Problem description:
Some lines in the listing may contain the word "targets". Say how many, with the number alone.

+++

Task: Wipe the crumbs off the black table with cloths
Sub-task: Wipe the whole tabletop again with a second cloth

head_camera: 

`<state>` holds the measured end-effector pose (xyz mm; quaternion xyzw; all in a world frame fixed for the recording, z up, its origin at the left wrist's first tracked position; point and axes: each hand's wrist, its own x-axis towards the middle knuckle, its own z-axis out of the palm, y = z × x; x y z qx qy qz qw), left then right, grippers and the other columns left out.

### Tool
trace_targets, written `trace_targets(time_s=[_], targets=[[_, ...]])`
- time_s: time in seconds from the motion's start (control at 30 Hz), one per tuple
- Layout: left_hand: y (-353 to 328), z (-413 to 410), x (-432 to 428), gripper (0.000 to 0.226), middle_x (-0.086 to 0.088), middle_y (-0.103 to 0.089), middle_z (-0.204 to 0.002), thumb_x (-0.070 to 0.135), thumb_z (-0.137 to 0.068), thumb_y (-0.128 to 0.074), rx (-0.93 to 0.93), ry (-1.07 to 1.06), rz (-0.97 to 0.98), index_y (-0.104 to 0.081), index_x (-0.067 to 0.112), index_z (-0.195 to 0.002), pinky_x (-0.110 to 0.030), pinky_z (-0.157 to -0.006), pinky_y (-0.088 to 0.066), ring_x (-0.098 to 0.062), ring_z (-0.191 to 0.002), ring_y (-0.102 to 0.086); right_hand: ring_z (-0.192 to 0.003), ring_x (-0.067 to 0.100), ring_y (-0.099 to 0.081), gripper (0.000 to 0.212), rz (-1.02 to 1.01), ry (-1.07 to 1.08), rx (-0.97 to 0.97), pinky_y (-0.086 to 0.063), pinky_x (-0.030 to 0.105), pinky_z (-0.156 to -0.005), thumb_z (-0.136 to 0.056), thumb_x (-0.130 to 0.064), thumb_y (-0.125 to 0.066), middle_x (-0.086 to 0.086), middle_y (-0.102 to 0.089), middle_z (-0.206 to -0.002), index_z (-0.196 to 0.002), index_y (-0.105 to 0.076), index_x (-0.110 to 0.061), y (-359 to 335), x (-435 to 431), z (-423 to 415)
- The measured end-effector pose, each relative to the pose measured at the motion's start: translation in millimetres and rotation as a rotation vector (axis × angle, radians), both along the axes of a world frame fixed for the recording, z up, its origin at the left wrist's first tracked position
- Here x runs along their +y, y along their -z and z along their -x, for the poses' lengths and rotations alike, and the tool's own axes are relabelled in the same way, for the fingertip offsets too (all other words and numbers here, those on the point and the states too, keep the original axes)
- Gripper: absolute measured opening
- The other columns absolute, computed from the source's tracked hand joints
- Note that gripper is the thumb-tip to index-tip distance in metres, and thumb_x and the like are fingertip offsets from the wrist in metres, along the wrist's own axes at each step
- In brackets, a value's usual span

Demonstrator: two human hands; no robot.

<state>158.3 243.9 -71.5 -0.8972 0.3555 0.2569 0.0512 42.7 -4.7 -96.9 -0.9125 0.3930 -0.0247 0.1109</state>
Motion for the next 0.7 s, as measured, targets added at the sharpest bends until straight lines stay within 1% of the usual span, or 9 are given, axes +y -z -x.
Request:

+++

Output for this task:
2